Amancio Ortega and his daughter Marta Ortega attend CSI Casas Novas Horse Jumping Competition on July 20, 2018 in A Coruna, Spain. Photo / Getty Images
The company behind fashion juggernaut Zara had billions wiped off its market value after a shock announcement about its billionaire founder's glamorous daughter.
Amancio Ortega founded Zara in 1975 and is now Spain's richest man, with a staggering net worth of $112 billion.
The 85-year-old controls around 60 per cent of Inditex's shares and in 2015 was briefly the richest person on the planet when Inditex's stock peaked.
Today, Inditex boasts 6654 stores across the globe, including its Zara, Massimo Dutti, Pull & Bear, Bershka and Stradivarius labels.

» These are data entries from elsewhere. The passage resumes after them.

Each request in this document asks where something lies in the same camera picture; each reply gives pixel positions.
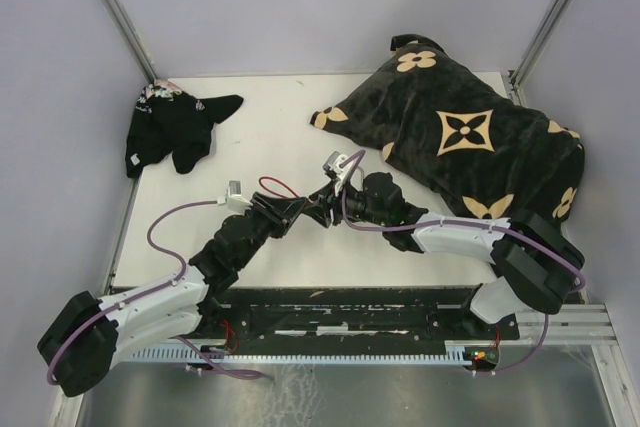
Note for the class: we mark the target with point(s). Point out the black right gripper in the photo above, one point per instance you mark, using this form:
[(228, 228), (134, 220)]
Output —
[(324, 200)]

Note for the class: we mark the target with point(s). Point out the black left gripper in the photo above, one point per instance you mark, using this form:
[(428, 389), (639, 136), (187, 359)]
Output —
[(280, 212)]

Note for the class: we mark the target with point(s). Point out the red cable padlock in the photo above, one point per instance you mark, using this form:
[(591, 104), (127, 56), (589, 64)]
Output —
[(276, 187)]

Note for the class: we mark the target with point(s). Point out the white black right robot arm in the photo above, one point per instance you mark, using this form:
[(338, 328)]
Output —
[(535, 267)]

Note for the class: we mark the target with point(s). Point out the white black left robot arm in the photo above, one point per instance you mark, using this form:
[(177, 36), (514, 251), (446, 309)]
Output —
[(91, 335)]

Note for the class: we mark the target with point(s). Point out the black printed garment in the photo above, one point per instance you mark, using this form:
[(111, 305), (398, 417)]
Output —
[(169, 121)]

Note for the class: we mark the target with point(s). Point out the black beige patterned blanket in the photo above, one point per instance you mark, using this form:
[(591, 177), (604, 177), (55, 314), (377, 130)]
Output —
[(437, 122)]

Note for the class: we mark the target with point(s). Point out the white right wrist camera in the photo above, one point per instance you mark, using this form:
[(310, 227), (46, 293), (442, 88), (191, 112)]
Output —
[(337, 168)]

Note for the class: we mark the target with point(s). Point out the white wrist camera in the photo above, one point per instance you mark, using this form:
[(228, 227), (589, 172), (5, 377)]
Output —
[(233, 198), (337, 168)]

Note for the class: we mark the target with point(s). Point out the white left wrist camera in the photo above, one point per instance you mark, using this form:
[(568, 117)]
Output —
[(233, 198)]

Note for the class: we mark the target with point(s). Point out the black base frame bar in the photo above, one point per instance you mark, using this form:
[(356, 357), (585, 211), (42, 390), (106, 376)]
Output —
[(322, 321)]

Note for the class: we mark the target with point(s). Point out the left aluminium frame post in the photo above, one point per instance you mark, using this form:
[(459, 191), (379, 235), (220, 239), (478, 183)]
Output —
[(129, 34)]

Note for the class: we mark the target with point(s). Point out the aluminium frame post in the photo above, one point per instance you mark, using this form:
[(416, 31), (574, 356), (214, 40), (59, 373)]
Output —
[(534, 49), (129, 34)]

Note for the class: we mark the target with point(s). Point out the right aluminium frame post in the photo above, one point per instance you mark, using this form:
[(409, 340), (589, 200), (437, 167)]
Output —
[(534, 49)]

Ortega's glamorous, blonde daughter Marta has worked for parent company Inditex – now the world's biggest clothing retailer – for 15 years after starting out as a mere shop assistant in London.
But from April 1 next year, she will take over the top job after being named as the €88 billion company's next chair in a surprise announcement regarding Inditex's "generational handover process".
She will replace Pablo Isla, who took over as chair in 2011 after Ortega retired.
In a statement, the 37-year-old said she had "lived and breathed" the family business for her entire life.
"I have always said I would dedicate my life to building upon my parents' legacy, looking to the future but learning from the past and serving the company, our shareholders and our customers," Ortega said.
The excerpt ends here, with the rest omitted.